In our CBR system we only had a single level of hierarchy of feature values, and every partial match was assigned a value of 0.7 (a perfect match received a value of 1.0 and a non-match a value of zero).
Our approach to the IR portion of this study uses the vector space model (VSM) and the cosine comparison measure, as described in box 2. In our case, a document is considered the free text of the report portion that describes what happened. The removal of noise from the text was difficult due to the domain specific abbreviations used. For example, “OR” was used mostly as an abbreviation for “operating room”, not as a conjunction. So as not to lose important abbreviations, no stop words were removed. Matching based on words that do not carry a lot of meaning due to their high frequencies is easy to identify, so the non-removal of stop words is easily handled.

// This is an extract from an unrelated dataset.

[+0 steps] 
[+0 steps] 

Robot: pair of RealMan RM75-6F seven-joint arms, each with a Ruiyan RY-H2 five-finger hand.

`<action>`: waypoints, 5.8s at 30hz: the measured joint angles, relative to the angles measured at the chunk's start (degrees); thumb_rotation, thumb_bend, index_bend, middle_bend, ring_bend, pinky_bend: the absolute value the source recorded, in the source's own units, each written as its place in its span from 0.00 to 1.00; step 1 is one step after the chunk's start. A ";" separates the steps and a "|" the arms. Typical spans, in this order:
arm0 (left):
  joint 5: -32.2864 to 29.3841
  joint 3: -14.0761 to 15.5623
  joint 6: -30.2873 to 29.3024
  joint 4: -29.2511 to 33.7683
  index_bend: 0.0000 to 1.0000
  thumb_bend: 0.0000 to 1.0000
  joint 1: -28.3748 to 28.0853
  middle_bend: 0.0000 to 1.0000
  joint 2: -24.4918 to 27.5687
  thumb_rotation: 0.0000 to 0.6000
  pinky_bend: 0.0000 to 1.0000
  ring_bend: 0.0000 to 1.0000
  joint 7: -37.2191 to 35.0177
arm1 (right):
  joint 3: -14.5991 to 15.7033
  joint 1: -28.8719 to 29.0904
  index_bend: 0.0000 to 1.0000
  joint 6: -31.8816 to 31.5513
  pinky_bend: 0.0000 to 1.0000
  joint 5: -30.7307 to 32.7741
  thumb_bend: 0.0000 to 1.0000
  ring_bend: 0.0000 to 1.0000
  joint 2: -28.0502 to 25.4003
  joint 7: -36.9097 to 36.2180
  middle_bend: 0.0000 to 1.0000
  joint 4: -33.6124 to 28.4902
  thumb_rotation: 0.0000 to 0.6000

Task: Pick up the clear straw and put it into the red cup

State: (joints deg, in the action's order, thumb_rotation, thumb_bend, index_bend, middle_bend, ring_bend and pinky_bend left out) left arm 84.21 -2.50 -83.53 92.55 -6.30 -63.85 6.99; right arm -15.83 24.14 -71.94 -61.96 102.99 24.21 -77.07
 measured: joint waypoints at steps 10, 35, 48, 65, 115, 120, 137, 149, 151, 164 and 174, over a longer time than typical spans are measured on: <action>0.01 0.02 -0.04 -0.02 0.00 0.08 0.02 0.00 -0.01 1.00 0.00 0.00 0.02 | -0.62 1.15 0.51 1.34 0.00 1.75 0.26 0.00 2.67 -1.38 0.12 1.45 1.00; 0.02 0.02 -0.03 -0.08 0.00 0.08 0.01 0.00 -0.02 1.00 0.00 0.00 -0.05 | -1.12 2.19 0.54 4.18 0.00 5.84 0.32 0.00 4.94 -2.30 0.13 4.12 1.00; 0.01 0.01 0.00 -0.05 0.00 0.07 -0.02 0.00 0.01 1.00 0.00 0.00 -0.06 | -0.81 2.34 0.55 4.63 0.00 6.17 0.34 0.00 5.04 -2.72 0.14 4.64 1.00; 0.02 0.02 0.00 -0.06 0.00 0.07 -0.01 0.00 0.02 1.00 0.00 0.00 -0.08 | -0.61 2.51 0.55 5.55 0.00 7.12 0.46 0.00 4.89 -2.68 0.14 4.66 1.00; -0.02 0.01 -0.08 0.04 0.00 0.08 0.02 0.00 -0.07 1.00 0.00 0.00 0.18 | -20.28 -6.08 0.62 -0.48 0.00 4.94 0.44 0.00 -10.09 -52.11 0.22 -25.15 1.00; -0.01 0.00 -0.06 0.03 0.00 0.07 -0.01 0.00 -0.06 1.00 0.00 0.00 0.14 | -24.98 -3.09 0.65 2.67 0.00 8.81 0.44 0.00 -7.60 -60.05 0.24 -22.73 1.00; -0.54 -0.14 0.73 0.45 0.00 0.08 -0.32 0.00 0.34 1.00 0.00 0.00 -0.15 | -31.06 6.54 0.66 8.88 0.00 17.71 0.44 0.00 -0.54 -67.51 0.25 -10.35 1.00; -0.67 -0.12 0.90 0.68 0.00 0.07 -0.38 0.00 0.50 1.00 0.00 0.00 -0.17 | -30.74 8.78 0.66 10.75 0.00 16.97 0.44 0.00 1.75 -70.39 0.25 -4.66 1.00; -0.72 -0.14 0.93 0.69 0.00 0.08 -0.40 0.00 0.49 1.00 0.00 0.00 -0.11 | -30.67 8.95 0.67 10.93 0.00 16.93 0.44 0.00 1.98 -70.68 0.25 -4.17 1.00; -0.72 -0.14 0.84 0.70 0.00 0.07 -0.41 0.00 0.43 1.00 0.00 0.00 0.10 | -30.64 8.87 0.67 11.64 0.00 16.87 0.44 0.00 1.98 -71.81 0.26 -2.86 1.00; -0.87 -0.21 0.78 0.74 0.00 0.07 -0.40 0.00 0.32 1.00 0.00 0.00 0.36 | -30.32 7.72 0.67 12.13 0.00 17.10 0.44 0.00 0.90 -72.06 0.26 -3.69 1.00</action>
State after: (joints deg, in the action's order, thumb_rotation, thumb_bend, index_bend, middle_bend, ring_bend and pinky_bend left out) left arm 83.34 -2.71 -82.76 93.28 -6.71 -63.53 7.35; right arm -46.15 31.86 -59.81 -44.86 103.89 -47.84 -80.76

We then performed a set of experiments to establish the efficacy of CBR and IR in clustering similar clinical incident reports. For the experiments we used an MERS-TM data set of approximately 600 reports collected by the transfusion services of two hospitals and made available to us by the MERS-TM group led by Dr Harold Kaplan of the Presbyterian Hospital of Columbia University, New York. The incident reports were indexed for CBR retrieval as indicated above and also preprocessed for IR retrieval. After the incident reports were indexed they were entered in a “case base”—that is, in a storage file that makes comparisons and similarity assessment possible through our software. Similarly, after IR preprocessing the incident reports were stored in a structure appropriate for IR retrieval.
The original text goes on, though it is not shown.